Background Within the BORDERNETwork-project a biobehavioural sentinel surveillance was established in Austria, Bulgaria, Romania and Slovakia in 2010–12. The objectives were to record lab-confirmed STI (chlamydia, gonorrhoea, syphilis, HIV) in clinical settings and merge them with demographic and behavioural data to assess migration aspects, vulnerable groups and risk factors and recognise necessity for targeted interventions.

Methods On a monthly base, physicians reported aggregated STI testing data. Individual data was provided for each positive patient including demographics, re- and co-infections and assumed risk behaviour. Via patient questionnaires, information on socio-demographics, way of transmission and sexual behaviour was collected. All questionnaires were sent via regional to coordinating partners for merging and analysis.

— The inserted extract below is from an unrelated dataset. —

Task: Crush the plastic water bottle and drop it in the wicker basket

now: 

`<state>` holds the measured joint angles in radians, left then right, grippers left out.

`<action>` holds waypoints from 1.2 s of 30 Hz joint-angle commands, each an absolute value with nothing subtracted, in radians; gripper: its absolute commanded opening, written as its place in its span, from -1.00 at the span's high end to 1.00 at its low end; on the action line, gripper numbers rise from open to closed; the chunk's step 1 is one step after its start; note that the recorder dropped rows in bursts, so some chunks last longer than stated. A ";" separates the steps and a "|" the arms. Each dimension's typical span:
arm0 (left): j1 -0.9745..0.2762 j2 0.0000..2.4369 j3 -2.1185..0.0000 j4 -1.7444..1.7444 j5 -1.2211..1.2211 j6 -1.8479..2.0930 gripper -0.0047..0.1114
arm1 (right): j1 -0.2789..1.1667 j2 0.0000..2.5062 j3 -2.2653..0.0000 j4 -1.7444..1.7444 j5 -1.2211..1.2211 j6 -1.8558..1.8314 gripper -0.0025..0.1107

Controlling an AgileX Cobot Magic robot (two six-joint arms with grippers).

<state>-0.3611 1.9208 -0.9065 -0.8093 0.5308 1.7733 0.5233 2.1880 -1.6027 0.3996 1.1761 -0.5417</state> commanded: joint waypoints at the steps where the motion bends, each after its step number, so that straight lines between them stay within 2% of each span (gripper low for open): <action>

Results Overall, 467797 tests were performed in 45 sentinel sites (Austria 13, Slovakia 14, Romania 13, Bulgaria 5). The countries varied in the number of STI tests (range: 6071 – 298645), positivity rate (range: 2–13%), patient characteristics and sexual behaviour. 75% of all women with an STI in Austria were sexworkers, compared to 5% and 8% in Bulgaria and Romania. 34% of all men with an STI in Slovakia had sex with men, compared to 4% in Romania. STI patients, especially women had a migration background in 79% in Austria, but less than 7% in the other three countries. Casual partners were the presumed cause of infection in the majority of MSM in all countries, whereas condom use in the last 6 months with these partners varied significantly between the 4 countries.

Conclusions Although not representative, sentinel surveillance gathers useful information on groups most at risk and can be compared between countries when using the same instruments. Legal and social issues can hinder disclosure of sexual preferences and practises and hamper targeted prevention. Enhancement of condom use with casual partners in MSM seems to be crucial, particularly in the East.